48. (1) Les parties qui conviennent d’un règlement à toute étape postérieure au dépôt de la plainte, mais avant le début de l’audience d’un tribunal des droits de la personne, en présentent les conditions à l’approbation de la Commission.

(2) Dans le cas prévu au paragraphe (1), la Commission certifie sa décision et la communique aux parties.

(3) Le règlement approuvé par la Commission peut, par requête d’une partie ou de la Commission à la Cour fédérale, être assimilé à une ordonnance de cette juridiction et être exécuté comme telle.

[17]  Le Tribunal a tenu compte de l’article 48 dans l’affaire Powell c. United Parcel Service Canada Ltd., 2008 TCDP 43, où l’intimée soutenait que le Tribunal devrait clore son dossier parce que, à son avis, un règlement avait été conclu. Dans cette affaire, le Tribunal a examiné de quelle façon l’article 48 influait sur l’instruction du Tribunal. Au paragraphe 10, il a fait observer ce qui suit :

Rien n’indique que la Commission a expressément ou tacitement approuvé le prétendu règlement conclu entre Mme Powell et UPS. À défaut de cette approbation, on ne peut pas affirmer qu’il existe un règlement qui met fin à l’enquête du Tribunal sur la plainte.

[18]  Dans l’affaire Cawson, le Tribunal avait déjà été avisé de l’approbation par la Commission du règlement conclu entre les parties. Au paragraphe 24 de l’affaire, le vice‑président Gupta a ainsi élargi le sens de l’article 48 :

[traduction]

Sous le régime de l’article 48 de la LCDP, la décision de la Commission d’approuver les modalités d’un règlement a pour effet de mettre un terme à la plainte en matière des droits de la personne et, par conséquent, à la compétence du Tribunal en l’espèce. Il s’agit également d’une décision qui est susceptible de contrôle judiciaire (voir, par exemple, Johnson c. Canada (Procureur général), 2007 CF 1021).
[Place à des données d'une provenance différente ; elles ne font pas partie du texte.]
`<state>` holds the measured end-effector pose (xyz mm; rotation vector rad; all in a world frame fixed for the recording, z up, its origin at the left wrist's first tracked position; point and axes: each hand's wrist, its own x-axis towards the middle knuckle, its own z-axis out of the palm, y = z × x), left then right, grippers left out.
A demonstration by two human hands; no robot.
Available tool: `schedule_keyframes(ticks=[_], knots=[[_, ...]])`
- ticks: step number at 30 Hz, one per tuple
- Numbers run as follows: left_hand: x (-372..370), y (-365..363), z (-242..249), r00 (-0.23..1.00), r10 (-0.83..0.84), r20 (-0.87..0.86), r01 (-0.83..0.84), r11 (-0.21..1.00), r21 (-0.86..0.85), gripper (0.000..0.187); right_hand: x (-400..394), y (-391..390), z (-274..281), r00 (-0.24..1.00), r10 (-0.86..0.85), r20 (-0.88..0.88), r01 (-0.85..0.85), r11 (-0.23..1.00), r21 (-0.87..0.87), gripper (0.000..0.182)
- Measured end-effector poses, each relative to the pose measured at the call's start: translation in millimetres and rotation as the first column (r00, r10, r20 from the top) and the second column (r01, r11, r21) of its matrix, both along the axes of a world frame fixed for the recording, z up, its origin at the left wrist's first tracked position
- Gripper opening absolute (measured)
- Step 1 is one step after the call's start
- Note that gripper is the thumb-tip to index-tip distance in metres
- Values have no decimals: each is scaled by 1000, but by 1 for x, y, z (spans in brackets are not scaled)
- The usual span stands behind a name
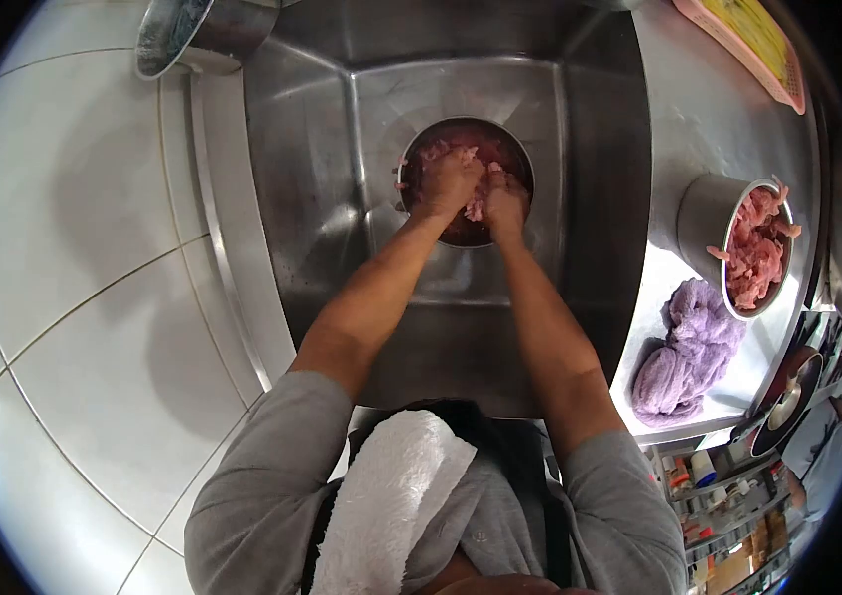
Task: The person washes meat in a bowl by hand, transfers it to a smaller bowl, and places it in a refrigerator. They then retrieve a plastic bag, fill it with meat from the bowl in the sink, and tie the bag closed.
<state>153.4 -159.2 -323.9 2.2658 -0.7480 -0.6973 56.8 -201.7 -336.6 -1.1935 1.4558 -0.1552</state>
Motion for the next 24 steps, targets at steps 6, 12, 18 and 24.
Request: schedule_keyframes(ticks=[6,12,18,24], knots=[[22,9,-18,1000,7,0,-7,1000,21,31,3,4,-37,993,112,37,-108,990,-94,34],[41,19,25,536,198,-820,-51,978,203,28,-26,-8,-2,786,-346,512,-146,702,697,36],[41,9,12,686,-35,-727,241,953,181,33,-16,3,15,875,-16,483,-181,915,360,33],[24,14,-18,747,-36,-664,50,999,2,25,-11,-4,9,935,267,235,-327,904,274,40]])
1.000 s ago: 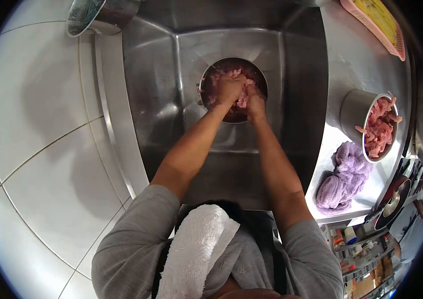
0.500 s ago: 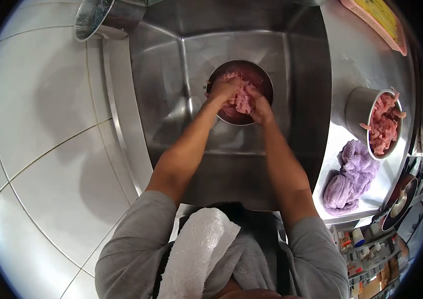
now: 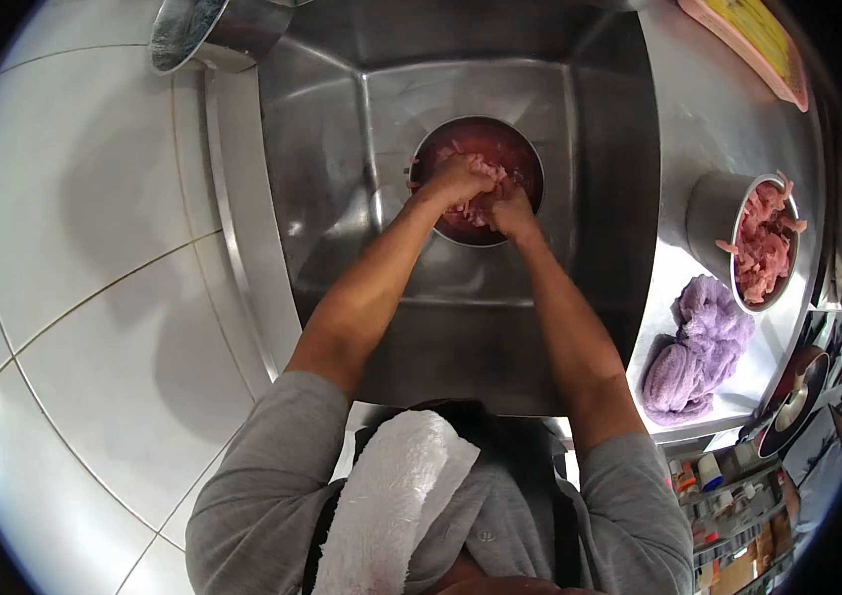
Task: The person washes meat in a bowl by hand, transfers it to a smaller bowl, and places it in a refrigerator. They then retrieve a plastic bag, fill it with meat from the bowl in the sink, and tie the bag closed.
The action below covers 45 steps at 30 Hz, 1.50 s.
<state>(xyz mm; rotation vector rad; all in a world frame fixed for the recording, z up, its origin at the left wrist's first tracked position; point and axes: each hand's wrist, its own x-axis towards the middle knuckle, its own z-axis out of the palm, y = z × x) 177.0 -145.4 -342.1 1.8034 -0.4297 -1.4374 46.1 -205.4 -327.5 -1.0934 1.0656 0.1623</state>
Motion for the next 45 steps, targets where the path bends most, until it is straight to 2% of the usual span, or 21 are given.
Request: schedule_keyframes(ticks=[3,5,6,9,12,15,16,18,20,23,24,26,29,31,34,36,38,41,42,43,45], knots=[[0,-1,2,954,-244,174,220,964,146,45,2,5,-3,990,91,-110,-124,932,-340,45],[-12,-2,7,740,-324,590,274,946,175,32,5,9,-8,973,143,-182,-212,863,-459,47],[-18,-2,9,566,-338,752,295,935,199,27,5,12,-11,961,163,-222,-257,820,-511,48],[-22,12,-25,508,-151,848,235,971,32,29,8,16,-19,911,202,-360,-389,709,-588,49],[-12,1,71,913,-158,376,102,981,166,34,15,3,-23,870,297,-394,-444,820,-363,52],[7,0,141,992,-77,99,65,991,113,41,16,11,-66,885,451,-120,-457,787,-413,52],[8,-7,175,996,-77,37,76,996,42,42,11,15,-32,865,425,-268,-492,611,-620,48],[-4,-26,229,990,-91,-106,74,985,-154,40,14,26,-9,966,237,-100,-244,716,-654,43],[-28,-53,275,972,-135,-193,59,932,-357,27,14,38,-67,980,9,201,99,848,-521,42],[-61,-101,329,909,-410,-67,299,759,-579,18,9,29,-9,999,23,-46,-46,805,-591,44],[-75,-117,344,873,-487,-14,391,717,-576,17,8,23,6,973,101,-207,-201,812,-547,48],[-104,-148,367,793,-589,157,580,650,-490,21,0,26,14,966,182,-181,-257,690,-676,50],[-139,-183,373,535,-607,588,824,529,-205,31,-10,32,28,971,130,201,42,735,-677,39],[-153,-198,353,154,-422,893,900,433,50,32,-23,24,117,768,-55,638,352,868,-349,32],[-153,-190,363,285,-324,902,859,503,-91,26,-53,8,162,915,378,141,-98,547,-831,29],[-156,-191,337,286,-215,934,870,466,-160,23,-96,-4,242,926,155,343,145,696,-704,26],[-160,-198,283,236,-81,968,904,385,-188,21,-128,-19,271,939,192,286,60,726,-685,29],[-139,-180,335,405,-260,876,877,381,-293,17,-178,-41,318,922,-37,385,260,796,-547,17],[-131,-173,335,604,-181,776,762,417,-496,15,-189,-51,307,827,-170,536,511,628,-588,16],[-127,-162,334,612,-143,778,727,490,-481,18,-190,-69,325,885,-284,368,461,429,-777,19],[-127,-134,325,614,-60,787,643,617,-454,26,-187,-124,312,851,-259,456,490,85,-867,25]])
Le paragraphe 48(3) permet en outre à la Cour fédérale de régler les différends sur des ententes de règlement qui ont été approuvées par la Commission. Par conséquent, à mon avis, une fois qu’une entente de règlement a été approuvée par la Commission, le Tribunal n’a plus compétence pour régler la plainte en matière de droits de la personne qui fait l’objet du règlement; il n’a pas non plus compétence pour régler les différends liés à cette entente de règlement.

[19]  Il est raisonnable pour les parties de compter sur le caractère définitif d’une entente de règlement conclue. S’il ne pouvait y avoir aucune garantie du caractère définitif, les parties ne seraient pas incitées à prendre part au processus de médiation. Je souscris également à la conclusion du Tribunal dans l’affaire Cawson, à savoir qu’une fois que la Commission a approuvé le règlement au titre de l’article 48 de la LCDP, le Tribunal n’a plus compétence pour entendre la plainte. Bien que je ne m’appuie pas sur la récente décision de la Cour fédérale dans l’affaire Rameau c. Canada (Procureur général), 2015 CF 1180, je tiens à souligner que la conclusion susmentionnée est conforme à cette décision.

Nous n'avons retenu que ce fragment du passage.